3o Le fait affirmé était-il indifférent à l’auteur, au point qu’il n’ait eu aucune tentation de le déformer ? C’est le cas des faits généraux, usages, institutions, objets, personnages, que l’auteur mentionne incidemment. Un récit, même mensonger, ne peut pas se composer exclusivement de mensonges ; l’auteur, pour localiser ses faits, a besoin de les entourer de circonstances exactes. Ces faits ne l’intéressaient pas, tout le monde de son temps les connaissait. Mais pour nous ils sont instructifs et ils sont sûrs, car l’auteur n’a pas cherché à nous tromper.
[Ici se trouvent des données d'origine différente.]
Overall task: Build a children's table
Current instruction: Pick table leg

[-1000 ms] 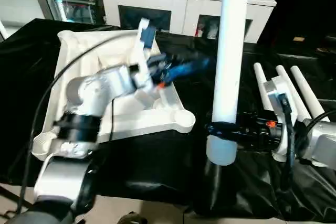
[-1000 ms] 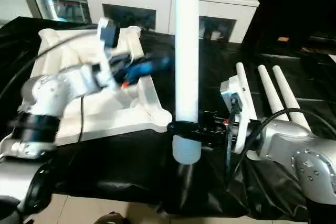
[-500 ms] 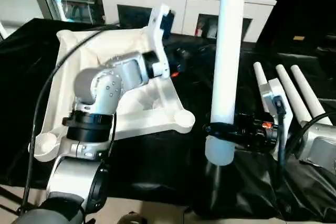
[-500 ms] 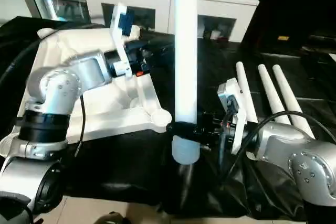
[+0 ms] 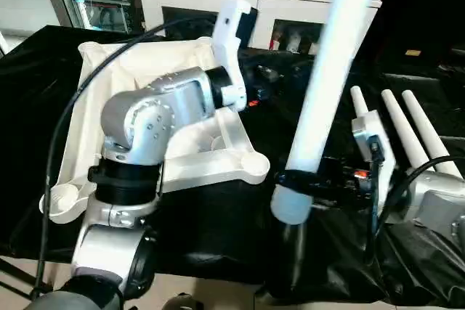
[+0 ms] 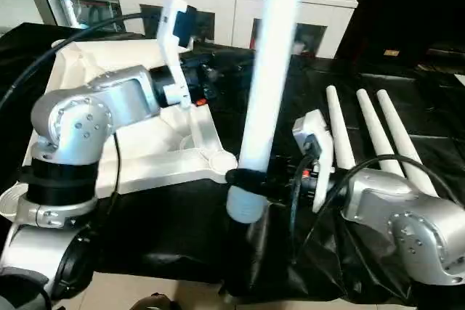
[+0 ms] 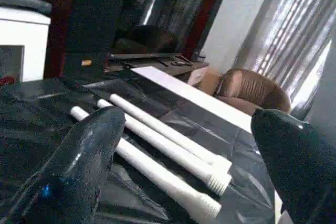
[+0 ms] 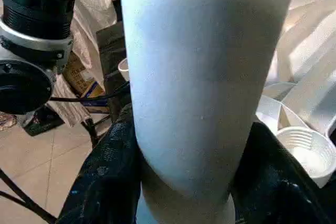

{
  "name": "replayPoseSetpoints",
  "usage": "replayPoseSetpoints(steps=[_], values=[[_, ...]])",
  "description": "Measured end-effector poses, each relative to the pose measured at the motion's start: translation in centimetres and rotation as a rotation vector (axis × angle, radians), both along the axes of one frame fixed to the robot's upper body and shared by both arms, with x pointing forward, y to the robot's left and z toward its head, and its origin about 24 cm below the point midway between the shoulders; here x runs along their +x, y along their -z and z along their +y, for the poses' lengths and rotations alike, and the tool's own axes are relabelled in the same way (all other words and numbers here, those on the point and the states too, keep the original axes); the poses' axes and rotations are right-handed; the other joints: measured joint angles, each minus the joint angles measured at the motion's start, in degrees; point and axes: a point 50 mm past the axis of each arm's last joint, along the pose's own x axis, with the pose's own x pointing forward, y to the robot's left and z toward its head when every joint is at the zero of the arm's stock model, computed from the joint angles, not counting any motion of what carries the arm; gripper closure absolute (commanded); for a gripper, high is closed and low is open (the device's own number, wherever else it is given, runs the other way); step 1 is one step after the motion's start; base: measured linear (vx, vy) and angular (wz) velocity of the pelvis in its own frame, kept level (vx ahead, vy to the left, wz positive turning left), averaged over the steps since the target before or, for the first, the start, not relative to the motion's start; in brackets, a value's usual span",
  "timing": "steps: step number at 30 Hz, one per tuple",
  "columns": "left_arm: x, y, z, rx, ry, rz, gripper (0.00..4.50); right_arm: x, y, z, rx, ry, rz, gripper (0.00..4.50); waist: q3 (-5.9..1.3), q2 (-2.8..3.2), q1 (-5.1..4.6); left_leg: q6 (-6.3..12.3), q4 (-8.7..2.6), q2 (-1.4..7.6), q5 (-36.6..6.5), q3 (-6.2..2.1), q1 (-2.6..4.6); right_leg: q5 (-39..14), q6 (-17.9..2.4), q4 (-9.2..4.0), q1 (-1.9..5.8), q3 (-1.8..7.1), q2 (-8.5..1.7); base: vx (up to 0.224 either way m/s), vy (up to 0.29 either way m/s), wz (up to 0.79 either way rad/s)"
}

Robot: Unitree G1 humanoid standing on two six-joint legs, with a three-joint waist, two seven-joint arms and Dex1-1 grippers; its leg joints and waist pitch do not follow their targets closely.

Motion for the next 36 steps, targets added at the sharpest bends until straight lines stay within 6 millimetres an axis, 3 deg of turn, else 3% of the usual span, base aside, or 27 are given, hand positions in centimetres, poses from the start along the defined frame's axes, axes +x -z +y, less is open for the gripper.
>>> replayPoseSetpoints(steps=[6, 11, 15, 17, 20, 22, 25, 33, 36], values=[[1.1, 0.3, 1.8, 0.023, -0.089, -0.012, 0.03, -0.2, 0.4, -0.2, 0.007, 0.031, 0.019, 2.62, 0.02, 0.13, -0.04, 0.00, 0.00, 0.00, 0.00, 0.00, 0.00, -0.01, 0.01, -0.02, -0.01, 0.00, 0.01, 0.000, 0.000, 0.00], [2.4, 2.5, 6.7, 0.031, -0.235, 0.125, 0.03, -1.4, -0.9, -0.7, 0.102, 0.021, -0.004, 2.63, 0.04, 0.24, -0.25, 0.02, -0.05, 0.01, -0.02, -0.01, -0.02, -0.04, 0.07, -0.03, -0.05, 0.00, 0.02, 0.000, 0.000, 0.00], [2.4, 4.9, 9.8, 0.133, -0.373, 0.050, 0.03, -2.0, -1.4, -0.8, 0.132, 0.061, -0.038, 2.63, -0.07, 0.81, -0.13, 0.06, -0.15, 0.00, -0.05, -0.01, -0.04, 0.01, 0.13, -0.28, 0.00, 0.00, 0.03, 0.000, 0.000, 0.00], [2.3, 6.1, 11.6, 0.210, -0.473, -0.012, 0.03, -1.6, -1.0, -1.0, 0.092, 0.154, -0.071, 2.63, -0.06, 1.02, -0.11, 0.05, -0.17, 0.00, -0.05, -0.01, -0.08, 0.06, 0.21, -0.33, -0.01, 0.00, 0.03, 0.000, 0.000, 0.00], [1.4, 7.4, 12.9, 0.256, -0.612, -0.088, 0.03, 0.1, -0.8, -1.8, -0.017, 0.447, -0.216, 2.63, -0.11, 1.14, -0.23, -0.05, -0.28, -0.01, 0.01, -0.01, -0.11, 0.18, 0.31, -0.51, -0.02, 0.00, 0.03, 0.000, 0.000, 0.00], [0.3, 8.0, 13.0, 0.262, -0.696, -0.119, 0.03, 1.0, -0.9, -2.8, -0.083, 0.660, -0.300, 2.63, -0.10, 1.18, -0.23, -0.06, -0.37, -0.02, 0.01, 0.00, -0.13, 0.21, 0.32, -0.63, -0.01, 0.00, 0.02, 0.000, 0.000, 0.00], [-0.3, 8.5, 13.0, 0.284, -0.798, -0.138, 0.03, 1.2, -0.9, -3.1, -0.092, 0.771, -0.323, 2.63, -0.11, 1.16, -0.41, -0.07, -0.53, -0.02, 0.01, 0.00, -0.10, 0.22, 0.34, -0.72, -0.02, 0.00, 0.04, 0.000, 0.000, 0.00], [-1.3, 9.9, 11.7, 0.271, -0.972, -0.174, 0.03, 1.9, -0.1, -3.3, -0.045, 1.021, -0.336, 2.63, -0.19, 1.00, -2.38, -0.09, -0.76, -0.03, 0.03, 0.01, -0.09, 0.20, 0.42, -0.82, -0.09, 0.00, 0.08, 0.000, 0.000, 0.00], [-1.6, 10.8, 10.8, 0.331, -0.963, -0.254, 0.03, 2.3, 1.6, -2.9, -0.107, 1.126, -0.301, 2.63, -0.27, 0.87, -3.23, -0.10, -0.82, -0.03, 0.04, 0.01, -0.07, 0.19, 0.44, -0.85, -0.09, 0.02, 0.12, 0.000, 0.000, 0.00]])
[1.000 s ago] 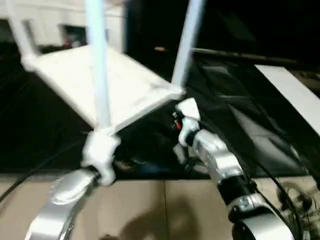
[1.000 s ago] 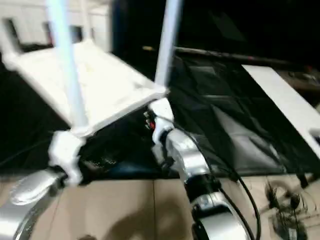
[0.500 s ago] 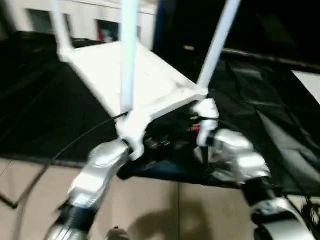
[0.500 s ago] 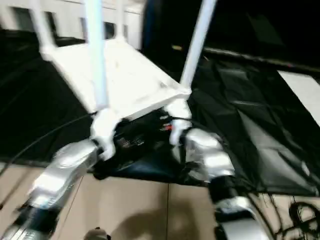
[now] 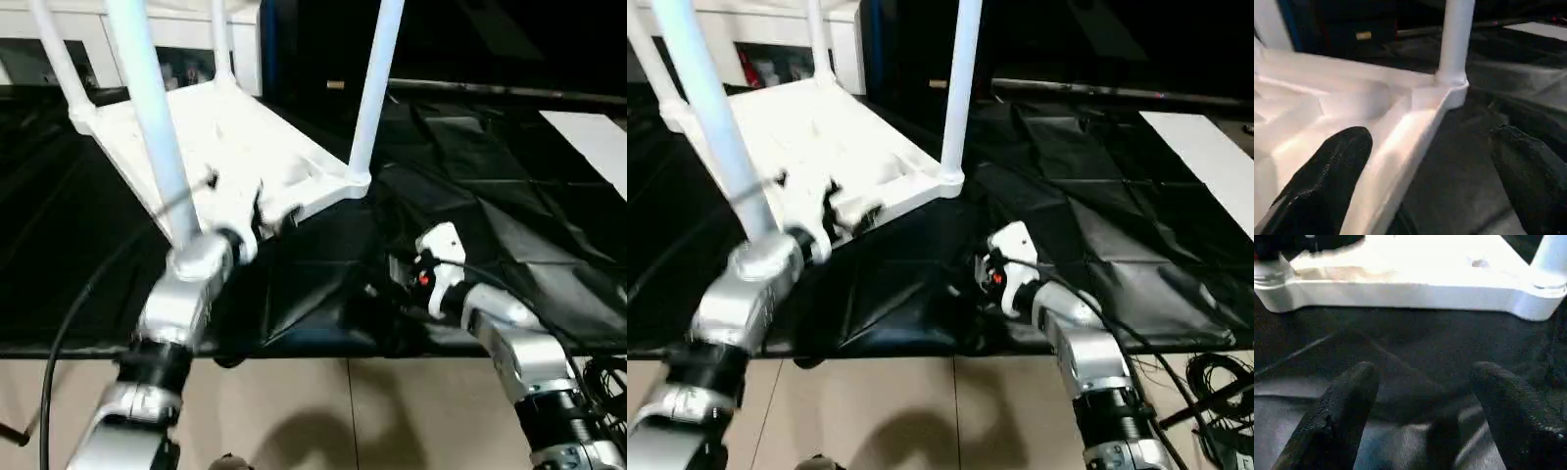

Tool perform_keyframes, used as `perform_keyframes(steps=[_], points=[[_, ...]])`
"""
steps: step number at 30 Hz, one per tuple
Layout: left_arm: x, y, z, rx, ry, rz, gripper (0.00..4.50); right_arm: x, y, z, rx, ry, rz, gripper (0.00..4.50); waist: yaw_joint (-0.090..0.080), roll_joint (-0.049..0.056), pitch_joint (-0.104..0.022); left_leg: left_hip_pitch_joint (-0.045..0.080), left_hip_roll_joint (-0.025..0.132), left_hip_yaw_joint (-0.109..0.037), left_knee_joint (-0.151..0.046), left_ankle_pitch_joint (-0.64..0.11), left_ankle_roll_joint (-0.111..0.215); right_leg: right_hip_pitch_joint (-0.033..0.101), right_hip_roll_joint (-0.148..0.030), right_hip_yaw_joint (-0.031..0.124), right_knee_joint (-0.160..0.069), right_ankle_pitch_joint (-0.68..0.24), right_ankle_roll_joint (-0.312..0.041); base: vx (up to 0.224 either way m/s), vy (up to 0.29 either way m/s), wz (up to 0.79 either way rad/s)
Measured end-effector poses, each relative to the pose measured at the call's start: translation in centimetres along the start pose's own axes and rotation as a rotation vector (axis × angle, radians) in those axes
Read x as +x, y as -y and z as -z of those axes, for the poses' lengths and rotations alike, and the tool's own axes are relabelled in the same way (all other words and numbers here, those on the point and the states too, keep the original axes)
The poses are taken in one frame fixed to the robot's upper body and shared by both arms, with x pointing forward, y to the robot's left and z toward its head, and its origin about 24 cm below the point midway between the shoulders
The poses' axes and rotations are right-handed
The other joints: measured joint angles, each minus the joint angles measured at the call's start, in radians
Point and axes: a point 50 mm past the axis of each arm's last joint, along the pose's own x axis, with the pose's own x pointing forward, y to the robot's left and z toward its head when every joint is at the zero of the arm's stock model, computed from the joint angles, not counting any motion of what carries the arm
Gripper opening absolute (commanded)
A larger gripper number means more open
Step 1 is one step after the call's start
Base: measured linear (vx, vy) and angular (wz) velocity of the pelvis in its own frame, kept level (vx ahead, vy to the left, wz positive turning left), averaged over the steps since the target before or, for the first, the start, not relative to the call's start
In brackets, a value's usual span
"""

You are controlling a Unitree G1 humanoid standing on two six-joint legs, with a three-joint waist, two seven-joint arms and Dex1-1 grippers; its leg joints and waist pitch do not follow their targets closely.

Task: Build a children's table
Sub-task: Rotate leg to tighten

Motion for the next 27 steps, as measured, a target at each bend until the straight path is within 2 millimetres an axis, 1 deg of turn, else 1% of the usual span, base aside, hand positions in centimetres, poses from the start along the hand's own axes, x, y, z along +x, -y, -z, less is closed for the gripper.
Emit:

2e cas. Le fait est de nature à rendre l’erreur improbable. Si nombreuses que soient les chances d’erreur il y a des faits si « gros » qu’il est difficile de les voir de travers. Il faut donc se demander si le fait était facile à constater : 1o A-t-il duré très longtemps, de façon qu’on l’ait vu souvent (par exemple un monument, un homme, un usage, un événement de longue durée) ? — 2o A-t-il été très étendu, de façon que beaucoup de gens l’aient vu (une bataille, une guerre, l’usage de tout un peuple) ? — 3o Est-il exprimé en termes si généraux qu’une observation superficielle ait suffi pour le saisir (l’existence en général d’un homme, d’une ville, d’un peuple, d’un usage) ? Ce sont ces faits grossiers qui forment la partie solide de la connaissance historique.

  1. On dit souvent : « L’auteur n’aurait pas osé écrire cela si ce n’était pas vrai ». Ce raisonnement n’est pas applicable aux sociétés peu civilisées. Louis VII a osé écrire que Jean sans Terre avait été condamné par le jugement de ses pairs.